Whether such ignorance is willful or genuine, it’s certainly never admirable. At the same time, should such holding beliefs result in careers being damaged, or personal reputations being trashed in public – with innocent family members being victimized in the process? That strikes me as opening the door to the totalitarian practice of prosecuting thought crimes – which all too easily lead to conviction because by definition no tangible or visible evidence would be required to establish guilt. And who actually wants America to turn into a society that would, therefore, inevitably be dominated and psychologically paralyzed or worse by fear of indictment? And who actually wants to hand unscrupulous individuals such extraordinary power to intimidate and injure, an outcome that also seems entirely plausible. Unless you believe that all men and women are angels?

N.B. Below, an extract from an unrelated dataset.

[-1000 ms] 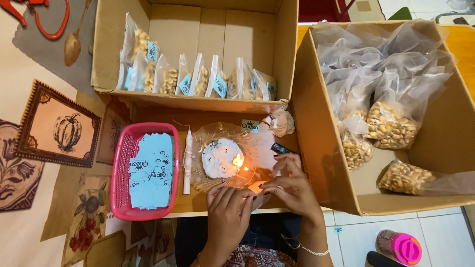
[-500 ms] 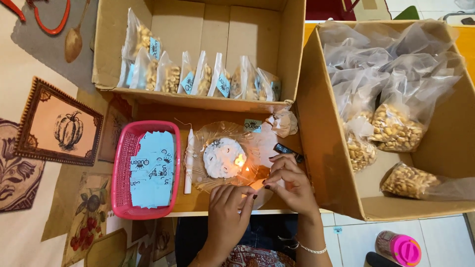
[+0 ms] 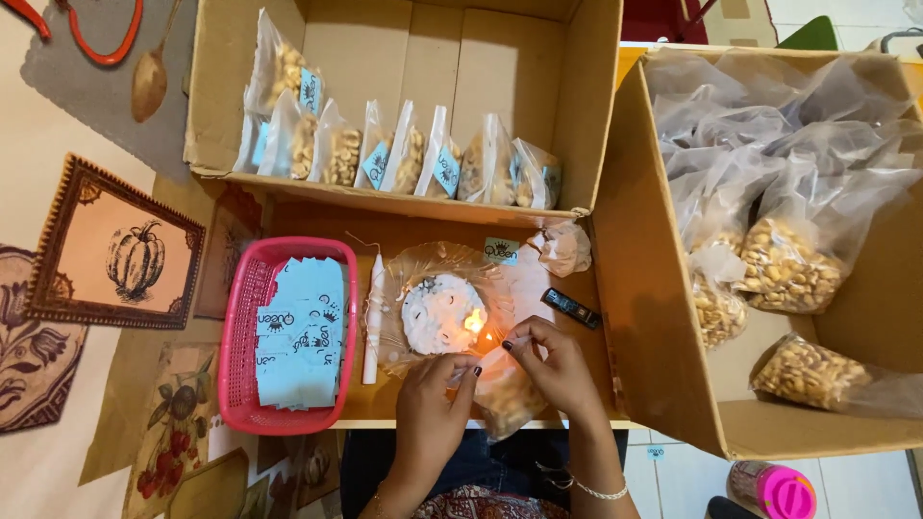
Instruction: Sealing small plastic bags of cashews using a candle flame and placing them into a cardboard box.
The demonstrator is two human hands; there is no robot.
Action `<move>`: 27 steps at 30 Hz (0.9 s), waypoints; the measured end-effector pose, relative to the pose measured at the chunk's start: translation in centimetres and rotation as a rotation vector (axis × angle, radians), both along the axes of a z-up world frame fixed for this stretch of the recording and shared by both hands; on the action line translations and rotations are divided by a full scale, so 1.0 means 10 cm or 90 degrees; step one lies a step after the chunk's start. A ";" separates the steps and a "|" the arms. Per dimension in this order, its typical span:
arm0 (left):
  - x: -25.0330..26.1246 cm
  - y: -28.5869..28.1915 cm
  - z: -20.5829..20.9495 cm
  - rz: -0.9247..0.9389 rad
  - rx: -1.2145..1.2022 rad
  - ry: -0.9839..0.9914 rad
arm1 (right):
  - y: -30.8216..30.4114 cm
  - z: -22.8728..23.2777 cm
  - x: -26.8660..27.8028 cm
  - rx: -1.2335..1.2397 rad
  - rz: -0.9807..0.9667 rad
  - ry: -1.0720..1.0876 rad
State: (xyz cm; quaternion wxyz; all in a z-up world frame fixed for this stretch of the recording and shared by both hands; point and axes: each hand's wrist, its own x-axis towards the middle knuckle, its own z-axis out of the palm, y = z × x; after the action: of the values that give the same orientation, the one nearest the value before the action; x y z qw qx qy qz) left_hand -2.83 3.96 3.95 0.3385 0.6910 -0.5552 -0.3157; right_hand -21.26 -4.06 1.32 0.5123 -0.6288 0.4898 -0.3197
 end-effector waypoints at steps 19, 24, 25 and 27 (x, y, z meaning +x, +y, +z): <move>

The Biden and Harris Atlanta comments go even further toward severing the link between words and thoughts on the one hand, and deeds and results on the other. And don’t underestimate the impact of presidential versions of the Good Housekeeping Seal of Approval. In particular, they threaten to boost the likelihood that evidence-free claims will suffice to produce actionable findings of racism or other forms of bigotry, to make the sensibilities of even the most fragile personality or prejudice-mongering individual the determinant of guilt, and to trigger all the aforementioned consequences and increased fear and self-censorship.

If you’re skeptical, check out what happened to a veteran New York Times reporter who was forced to leave his job because students that he led on a Times-organized educational tour of Peru complained that he used both the N-word and other racially insensitive language in their presence. The reporter, Donald McNeil, claimed that the context of these comments revealed no bigoted tendencies whatever, and according to his detailed account of the episode – which hasn’t been challenged – he has the facts on his side.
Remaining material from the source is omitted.